# [DESCRIPTION OF THE TASK]
Copy out each line in the listing below where the word "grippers" appears.

# [DATA EXTRACT]
'''

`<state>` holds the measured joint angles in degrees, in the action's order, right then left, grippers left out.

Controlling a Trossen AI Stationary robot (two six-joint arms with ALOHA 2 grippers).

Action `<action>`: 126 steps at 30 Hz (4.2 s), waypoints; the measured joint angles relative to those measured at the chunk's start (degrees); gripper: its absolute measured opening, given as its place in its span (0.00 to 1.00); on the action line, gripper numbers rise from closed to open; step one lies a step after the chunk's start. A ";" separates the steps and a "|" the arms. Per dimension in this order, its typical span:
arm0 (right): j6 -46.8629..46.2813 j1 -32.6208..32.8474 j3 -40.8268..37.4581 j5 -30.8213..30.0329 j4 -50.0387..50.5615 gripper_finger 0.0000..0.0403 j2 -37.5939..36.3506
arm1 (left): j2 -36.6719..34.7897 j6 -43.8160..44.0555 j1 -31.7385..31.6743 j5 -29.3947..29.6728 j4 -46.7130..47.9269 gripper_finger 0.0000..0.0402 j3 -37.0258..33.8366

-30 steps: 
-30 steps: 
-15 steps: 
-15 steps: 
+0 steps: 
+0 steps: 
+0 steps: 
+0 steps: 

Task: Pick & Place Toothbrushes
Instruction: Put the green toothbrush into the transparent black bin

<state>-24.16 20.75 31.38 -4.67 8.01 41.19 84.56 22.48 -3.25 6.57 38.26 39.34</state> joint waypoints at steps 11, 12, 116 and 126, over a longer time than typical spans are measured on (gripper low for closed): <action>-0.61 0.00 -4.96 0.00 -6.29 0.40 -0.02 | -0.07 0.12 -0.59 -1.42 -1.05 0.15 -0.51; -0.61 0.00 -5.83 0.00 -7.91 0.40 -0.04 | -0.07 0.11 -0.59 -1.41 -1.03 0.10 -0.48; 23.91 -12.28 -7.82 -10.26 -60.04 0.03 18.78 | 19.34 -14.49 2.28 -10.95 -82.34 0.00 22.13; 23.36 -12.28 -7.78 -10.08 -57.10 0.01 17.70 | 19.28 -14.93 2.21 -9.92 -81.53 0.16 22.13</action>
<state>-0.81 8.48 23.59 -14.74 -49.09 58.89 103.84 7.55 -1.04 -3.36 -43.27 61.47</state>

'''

# [EXERCISE RESPONSE]
`<state>` holds the measured joint angles in degrees, in the action's order, right then left, grippers left out.
Controlling a Trossen AI Stationary robot (two six-joint arms with ALOHA 2 grippers).

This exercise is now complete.